Data supplied
-.-.-

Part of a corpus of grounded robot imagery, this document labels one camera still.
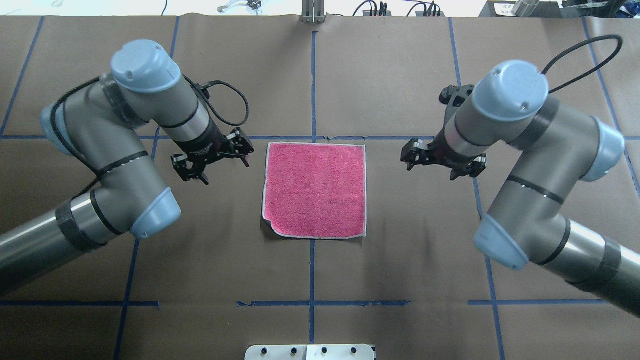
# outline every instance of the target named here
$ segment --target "light blue joint cap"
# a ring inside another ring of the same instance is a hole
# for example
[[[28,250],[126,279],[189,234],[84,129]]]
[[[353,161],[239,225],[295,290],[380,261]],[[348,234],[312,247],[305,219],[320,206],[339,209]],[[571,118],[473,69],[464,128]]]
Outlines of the light blue joint cap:
[[[624,136],[611,126],[604,124],[600,119],[596,117],[593,118],[598,123],[600,145],[598,146],[598,154],[596,154],[591,169],[580,179],[587,182],[596,181],[604,175],[607,175],[609,170],[616,166],[622,154],[625,152]]]
[[[476,110],[498,121],[518,121],[537,113],[549,94],[547,78],[523,60],[501,63],[476,85]]]
[[[178,64],[151,40],[124,45],[111,59],[111,73],[118,85],[144,94],[170,89],[182,76]]]
[[[513,270],[522,270],[529,262],[527,254],[518,243],[489,214],[484,214],[474,236],[474,244],[489,258]]]
[[[166,188],[133,223],[129,230],[136,239],[157,234],[180,218],[182,211],[171,188]]]
[[[71,153],[62,145],[60,139],[56,136],[56,133],[53,132],[53,127],[51,126],[51,110],[53,110],[54,104],[47,106],[46,109],[42,110],[40,113],[40,127],[42,127],[42,131],[44,135],[52,142],[58,150],[60,150],[64,155],[71,156]],[[67,133],[67,125],[65,124],[65,111],[63,109],[64,104],[60,105],[56,110],[56,125],[58,126],[58,130],[64,139],[67,141],[69,145],[75,150],[74,144],[71,142],[69,138],[69,134]]]

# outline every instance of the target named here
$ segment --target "metal bracket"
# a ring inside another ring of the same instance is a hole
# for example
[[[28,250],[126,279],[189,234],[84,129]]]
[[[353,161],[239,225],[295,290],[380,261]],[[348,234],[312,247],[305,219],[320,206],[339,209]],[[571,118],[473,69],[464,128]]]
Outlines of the metal bracket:
[[[302,16],[300,21],[320,24],[323,23],[325,19],[324,0],[302,0]]]
[[[375,349],[365,344],[254,345],[244,360],[375,360]]]

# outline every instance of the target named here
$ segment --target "pink towel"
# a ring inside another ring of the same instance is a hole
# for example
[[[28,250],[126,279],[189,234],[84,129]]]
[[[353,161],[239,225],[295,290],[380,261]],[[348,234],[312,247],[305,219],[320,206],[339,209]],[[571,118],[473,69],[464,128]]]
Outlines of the pink towel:
[[[262,217],[288,238],[366,236],[364,145],[270,143]]]

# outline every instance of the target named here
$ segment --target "robotic arm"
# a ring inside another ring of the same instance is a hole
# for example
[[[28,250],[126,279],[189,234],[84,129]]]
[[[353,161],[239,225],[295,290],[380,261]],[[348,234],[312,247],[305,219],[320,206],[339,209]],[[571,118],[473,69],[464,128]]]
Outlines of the robotic arm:
[[[148,238],[180,217],[171,189],[135,133],[150,119],[185,152],[172,156],[184,181],[208,184],[204,168],[223,158],[239,158],[248,167],[251,141],[239,127],[223,136],[203,93],[189,82],[160,45],[136,40],[114,55],[110,73],[42,112],[47,138],[78,157],[102,186],[0,235],[0,295],[127,231]]]
[[[499,140],[522,151],[474,236],[476,247],[516,270],[528,261],[640,317],[640,256],[559,214],[578,180],[596,181],[624,152],[622,134],[548,96],[527,62],[495,67],[477,86],[450,86],[445,125],[432,143],[402,150],[408,170],[439,164],[478,176]]]

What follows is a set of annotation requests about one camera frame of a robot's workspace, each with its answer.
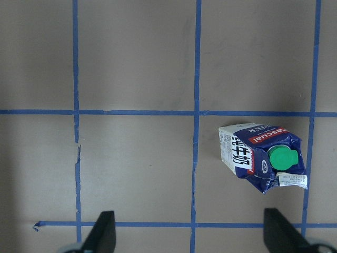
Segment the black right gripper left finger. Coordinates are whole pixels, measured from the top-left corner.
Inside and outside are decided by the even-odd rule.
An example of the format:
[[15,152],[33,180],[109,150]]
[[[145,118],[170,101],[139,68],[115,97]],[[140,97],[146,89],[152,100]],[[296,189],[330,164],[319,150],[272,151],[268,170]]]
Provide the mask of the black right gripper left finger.
[[111,253],[116,247],[114,211],[100,213],[95,225],[82,245],[82,252]]

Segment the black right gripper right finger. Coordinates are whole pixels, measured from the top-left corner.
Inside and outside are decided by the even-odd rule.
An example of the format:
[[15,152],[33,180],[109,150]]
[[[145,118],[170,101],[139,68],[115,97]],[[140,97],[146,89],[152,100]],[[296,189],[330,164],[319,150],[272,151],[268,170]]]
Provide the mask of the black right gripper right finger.
[[264,209],[264,244],[269,252],[311,252],[310,244],[276,208]]

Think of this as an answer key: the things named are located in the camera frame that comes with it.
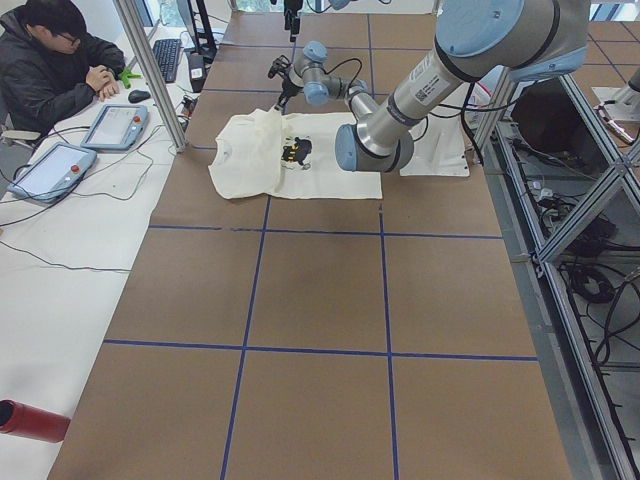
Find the black keyboard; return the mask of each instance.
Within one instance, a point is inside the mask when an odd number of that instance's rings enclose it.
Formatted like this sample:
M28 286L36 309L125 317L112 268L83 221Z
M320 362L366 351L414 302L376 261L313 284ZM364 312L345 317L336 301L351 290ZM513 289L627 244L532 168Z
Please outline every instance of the black keyboard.
M165 38L156 40L153 44L153 54L158 61L160 72L165 83L176 81L178 63L180 63L180 50L182 42L179 38Z

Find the red bottle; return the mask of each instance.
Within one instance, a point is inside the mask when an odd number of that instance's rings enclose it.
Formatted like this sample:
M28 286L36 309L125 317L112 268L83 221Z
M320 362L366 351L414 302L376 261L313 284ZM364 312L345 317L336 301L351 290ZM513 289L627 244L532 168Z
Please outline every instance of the red bottle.
M71 419L39 408L0 401L0 433L57 443L64 440Z

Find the hand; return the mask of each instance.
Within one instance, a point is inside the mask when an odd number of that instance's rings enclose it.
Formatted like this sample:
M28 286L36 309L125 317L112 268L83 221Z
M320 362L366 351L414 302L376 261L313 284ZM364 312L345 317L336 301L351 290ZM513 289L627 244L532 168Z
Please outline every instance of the hand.
M107 67L98 65L89 68L85 82L98 93L111 79L113 79L113 75L109 73Z
M101 102L104 102L107 98L111 98L116 93L120 92L118 81L115 78L113 78L113 75L111 74L111 72L107 72L107 73L109 74L109 81L98 92L98 96L100 97Z

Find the black hair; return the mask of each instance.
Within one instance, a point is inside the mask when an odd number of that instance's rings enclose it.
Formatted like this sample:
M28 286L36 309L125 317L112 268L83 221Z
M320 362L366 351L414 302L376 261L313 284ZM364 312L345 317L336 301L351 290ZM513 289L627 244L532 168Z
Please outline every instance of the black hair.
M71 0L28 0L23 8L27 25L42 25L53 34L68 33L76 38L87 33L87 24Z

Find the chair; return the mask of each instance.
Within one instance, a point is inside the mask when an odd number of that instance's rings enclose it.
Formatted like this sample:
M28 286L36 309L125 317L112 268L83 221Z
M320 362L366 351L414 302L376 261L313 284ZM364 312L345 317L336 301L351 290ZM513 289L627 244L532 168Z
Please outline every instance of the chair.
M40 133L38 132L15 130L13 128L9 108L2 98L2 92L0 92L0 141L9 146L15 144L33 150L32 143L39 137Z

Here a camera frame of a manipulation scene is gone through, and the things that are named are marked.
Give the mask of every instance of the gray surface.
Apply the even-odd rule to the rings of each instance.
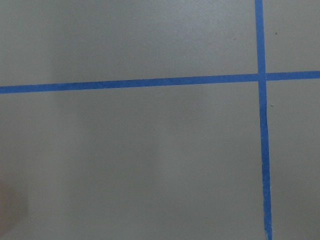
[[[0,85],[257,72],[253,0],[0,2]]]
[[[264,240],[258,85],[0,95],[3,240]]]
[[[274,240],[320,236],[320,79],[268,83]]]
[[[320,1],[265,0],[269,73],[320,70]]]

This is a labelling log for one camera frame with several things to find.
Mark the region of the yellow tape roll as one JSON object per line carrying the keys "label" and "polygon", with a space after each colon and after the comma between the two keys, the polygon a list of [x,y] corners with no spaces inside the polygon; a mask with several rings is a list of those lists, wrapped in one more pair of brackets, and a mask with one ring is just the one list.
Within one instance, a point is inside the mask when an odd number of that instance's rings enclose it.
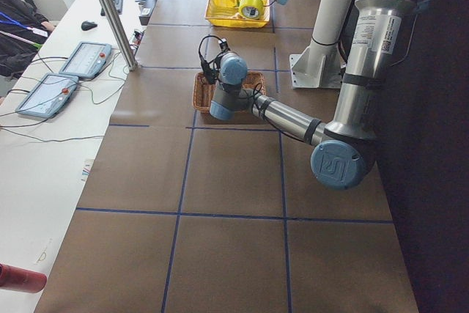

-.-.-

Required work
Every line of the material should be repeated precisely; pictures are to be excluded.

Result of this task
Part of a corpus of grounded robot imagery, this document labels one camera still.
# outline every instance of the target named here
$ segment --target "light blue joint cap"
# a ring inside another ring of the same instance is a hole
# for example
[[[28,250],[126,279],[189,234],[84,129]]]
[[[353,161],[239,225],[295,290],[380,261]],[[348,234],[312,247],[305,219],[320,206],[339,209]],[[571,118],[473,69],[464,128]]]
Outlines of the light blue joint cap:
[[[624,136],[611,126],[604,124],[600,119],[596,117],[593,118],[598,123],[600,145],[598,146],[598,154],[596,154],[591,169],[580,179],[587,182],[596,181],[604,175],[607,175],[609,170],[616,166],[622,154],[625,152]]]
[[[476,110],[498,121],[518,121],[537,113],[549,94],[547,78],[523,60],[501,63],[476,85]]]
[[[178,64],[151,40],[124,45],[111,59],[111,73],[118,85],[144,94],[170,89],[182,76]]]
[[[513,270],[522,270],[529,262],[527,254],[518,243],[489,214],[484,214],[474,236],[474,244],[489,258]]]
[[[166,188],[133,223],[129,230],[136,239],[157,234],[180,218],[182,211],[171,188]]]
[[[71,153],[62,145],[60,139],[56,136],[56,133],[53,132],[53,127],[51,126],[51,110],[53,110],[54,104],[47,106],[46,109],[42,110],[40,113],[40,127],[42,127],[42,131],[44,135],[52,142],[58,150],[60,150],[64,155],[71,156]],[[67,133],[67,125],[65,124],[65,111],[63,109],[64,104],[60,105],[56,110],[56,125],[58,126],[58,130],[64,139],[67,141],[69,145],[75,150],[74,144],[71,142],[69,138],[69,134]]]

# outline every instance of the target named here
$ segment --target "metal bracket"
# a ring inside another ring of the same instance is a hole
# for example
[[[28,250],[126,279],[189,234],[84,129]]]
[[[353,161],[239,225],[295,290],[380,261]],[[348,234],[312,247],[305,219],[320,206],[339,209]],[[571,118],[473,69],[464,128]]]
Outlines of the metal bracket:
[[[302,16],[300,21],[320,24],[323,23],[325,19],[324,0],[302,0]]]
[[[375,349],[365,344],[254,345],[244,360],[375,360]]]

# outline every instance of the target named here
$ segment --target "pink towel"
# a ring inside another ring of the same instance is a hole
# for example
[[[28,250],[126,279],[189,234],[84,129]]]
[[[353,161],[239,225],[295,290],[380,261]],[[348,234],[312,247],[305,219],[320,206],[339,209]],[[571,118],[473,69],[464,128]]]
Outlines of the pink towel:
[[[262,217],[288,238],[366,236],[364,145],[270,143]]]

# outline every instance of the target named here
$ segment --target "robotic arm"
# a ring inside another ring of the same instance is a hole
# for example
[[[28,250],[126,279],[189,234],[84,129]]]
[[[353,161],[239,225],[295,290],[380,261]],[[348,234],[312,247],[305,219],[320,206],[339,209]],[[571,118],[473,69],[464,128]]]
Outlines of the robotic arm:
[[[148,238],[180,217],[171,189],[135,133],[150,119],[185,152],[172,156],[184,181],[208,184],[204,168],[223,158],[239,158],[248,167],[251,141],[239,127],[223,136],[203,93],[189,82],[160,45],[136,40],[114,55],[110,73],[42,112],[47,138],[78,157],[102,186],[0,235],[0,295],[127,231]]]
[[[499,140],[522,151],[474,236],[476,247],[516,270],[528,261],[640,317],[640,256],[559,214],[578,180],[596,181],[624,152],[622,134],[548,96],[527,62],[495,67],[477,86],[450,86],[445,125],[432,143],[402,150],[408,170],[439,164],[478,176]]]

What follows is a set of annotation requests about one camera frame of a robot's workspace, each with its answer.
Segment the black right gripper left finger. Coordinates are whole pixels, measured from the top-left corner.
Inside and outside are decided by the even-odd rule.
An example of the format:
[[15,152],[33,180],[109,150]]
[[[145,118],[170,101],[139,68],[115,97]],[[140,97],[146,89],[152,100]],[[296,189],[330,164],[319,150],[272,151],[268,170]]]
Provide the mask of the black right gripper left finger.
[[111,253],[116,247],[114,211],[100,213],[95,225],[82,245],[82,252]]

Segment the black right gripper right finger. Coordinates are whole pixels, measured from the top-left corner.
Inside and outside are decided by the even-odd rule.
An example of the format:
[[15,152],[33,180],[109,150]]
[[[145,118],[170,101],[139,68],[115,97]],[[140,97],[146,89],[152,100]],[[296,189],[330,164],[319,150],[272,151],[268,170]]]
Provide the mask of the black right gripper right finger.
[[264,209],[264,244],[269,252],[311,252],[310,244],[276,208]]

Think of this as an answer key: the things named are located in the camera frame that comes with it.
Find the black keyboard; return the mask of each instance.
Within one instance, a point is inside the mask when an odd number of that instance's rings enclose it.
Formatted like this sample:
M28 286L36 309L125 317L112 268L83 221Z
M320 362L366 351L414 302L376 261L313 284ZM364 312L345 317L336 301L351 290ZM513 289L627 244L532 168Z
Please outline every instance of the black keyboard.
M165 38L156 40L153 44L153 54L158 61L160 72L165 83L176 81L178 63L180 63L180 50L182 42L179 38Z

Find the red bottle; return the mask of each instance.
Within one instance, a point is inside the mask when an odd number of that instance's rings enclose it.
Formatted like this sample:
M28 286L36 309L125 317L112 268L83 221Z
M320 362L366 351L414 302L376 261L313 284ZM364 312L345 317L336 301L351 290ZM513 289L627 244L532 168Z
Please outline every instance of the red bottle.
M71 419L39 408L0 401L0 433L57 443L64 440Z

Find the hand; return the mask of each instance.
Within one instance, a point is inside the mask when an odd number of that instance's rings enclose it.
Formatted like this sample:
M28 286L36 309L125 317L112 268L83 221Z
M320 362L366 351L414 302L376 261L313 284ZM364 312L345 317L336 301L351 290ZM513 289L627 244L532 168Z
Please outline every instance of the hand.
M107 67L98 65L89 68L85 82L98 93L111 79L113 79L113 75L109 73Z
M101 102L104 102L107 98L111 98L116 93L120 92L118 81L115 78L113 78L113 75L111 74L111 72L107 72L107 73L109 74L109 81L98 92L98 96L100 97Z

Find the black hair; return the mask of each instance.
Within one instance, a point is inside the mask when an odd number of that instance's rings enclose it.
Formatted like this sample:
M28 286L36 309L125 317L112 268L83 221Z
M320 362L366 351L414 302L376 261L313 284ZM364 312L345 317L336 301L351 290ZM513 289L627 244L532 168Z
Please outline every instance of the black hair.
M71 0L28 0L23 8L27 25L42 25L53 34L68 33L76 38L87 33L87 24Z

Find the chair; return the mask of each instance.
Within one instance, a point is inside the mask when an odd number of that instance's rings enclose it.
Formatted like this sample:
M28 286L36 309L125 317L112 268L83 221Z
M320 362L366 351L414 302L376 261L313 284ZM364 312L345 317L336 301L351 290ZM513 289L627 244L532 168Z
Please outline every instance of the chair.
M40 133L38 132L15 130L13 128L9 108L2 98L2 92L0 92L0 141L9 146L15 144L33 150L32 143L39 137Z

Here a camera frame of a manipulation scene is gone through, and the things that are named are marked.
Give the mask of every instance of the gray surface.
Apply the even-odd rule to the rings of each instance.
[[[0,85],[257,72],[253,0],[0,2]]]
[[[264,240],[258,85],[0,95],[3,240]]]
[[[274,240],[320,236],[320,79],[268,83]]]
[[[320,1],[265,0],[269,73],[320,70]]]

This is a labelling log for one camera frame with several things to find.
Mark the region of the yellow tape roll as one JSON object per line carrying the keys "label" and "polygon", with a space after each colon and after the comma between the two keys, the polygon a list of [x,y] corners with no spaces inside the polygon; a mask with several rings is a list of those lists, wrapped in one more pair of brackets, and a mask with one ring is just the one list.
Within one instance, a point is inside the mask when an odd number of that instance's rings enclose it.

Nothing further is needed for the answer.